A ofensiva foi conduzida pelos Estados Unidos e por Israel contra o Irã e atingiu 24 das 31 províncias iranianas, ampliando a dimensão do conflito no Oriente Médio.
Escola entre os alvos
De acordo com a Agência de Notícias da República Islâmica (Irna), um dos ataques ocorreu em uma escola de meninas na cidade de Minab, no sul do país. O bombardeio deixou ao menos 85 alunas mortas e 60 feridas. Cerca de 50 pessoas ainda estariam sob os escombros.
A Sociedade Crescente Vermelho confirmou que diversas áreas civis foram atingidas, elevando o número de vítimas.
Ofensiva após negociações
Os bombardeios ocorreram dois dias após uma rodada de negociações entre Estados Unidos e Irã sobre os limites do programa nuclear iraniano. Teerã sustenta que o desenvolvimento nuclear tem fins pacíficos, enquanto Washington e Tel Aviv alegam risco de produção de armas nucleares.

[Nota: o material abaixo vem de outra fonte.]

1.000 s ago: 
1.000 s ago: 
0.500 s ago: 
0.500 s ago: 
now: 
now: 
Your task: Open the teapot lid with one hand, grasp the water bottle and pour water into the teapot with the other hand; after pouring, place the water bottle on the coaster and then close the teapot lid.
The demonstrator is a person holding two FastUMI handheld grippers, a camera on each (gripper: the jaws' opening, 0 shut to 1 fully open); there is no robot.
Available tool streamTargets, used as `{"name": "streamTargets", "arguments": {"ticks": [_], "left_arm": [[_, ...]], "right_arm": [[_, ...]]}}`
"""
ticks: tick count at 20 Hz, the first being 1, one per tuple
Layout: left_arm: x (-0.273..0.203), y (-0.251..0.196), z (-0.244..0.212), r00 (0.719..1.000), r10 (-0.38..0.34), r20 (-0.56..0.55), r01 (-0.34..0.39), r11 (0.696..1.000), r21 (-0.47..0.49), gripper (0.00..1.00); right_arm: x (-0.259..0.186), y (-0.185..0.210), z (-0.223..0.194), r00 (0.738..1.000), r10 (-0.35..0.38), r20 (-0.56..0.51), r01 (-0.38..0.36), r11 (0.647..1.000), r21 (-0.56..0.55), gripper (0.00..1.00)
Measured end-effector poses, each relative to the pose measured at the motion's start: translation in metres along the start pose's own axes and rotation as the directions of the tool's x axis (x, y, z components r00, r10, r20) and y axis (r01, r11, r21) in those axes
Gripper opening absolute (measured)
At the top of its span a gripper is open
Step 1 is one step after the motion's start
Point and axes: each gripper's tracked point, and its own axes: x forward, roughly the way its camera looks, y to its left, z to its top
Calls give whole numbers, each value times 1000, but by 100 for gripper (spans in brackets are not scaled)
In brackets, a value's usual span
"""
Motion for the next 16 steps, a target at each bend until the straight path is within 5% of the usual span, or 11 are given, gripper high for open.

Ao justificar a ofensiva, o presidente norte-americano Donald Trump afirmou que a ação tem como objetivo defender cidadãos americanos.
Reações internacionais
Diversos países condenaram os ataques, entre eles o Brasil. A Organização das Nações Unidas (ONU) pediu cessar-fogo imediato e reforçou o apelo por contenção das partes envolvidas.
Em retaliação, o Irã lançou mísseis contra países vizinhos que abrigam bases militares americanas. Segundo o vice-ministro das Relações Exteriores iraniano, Hamid Ghanbari, o país exerce o direito à autodefesa.
Especialistas alertam que a ampliação dos ataques e o número elevado de vítimas podem intensificar a pressão diplomática internacional e elevar o risco de uma escalada militar de maiores proporções na região.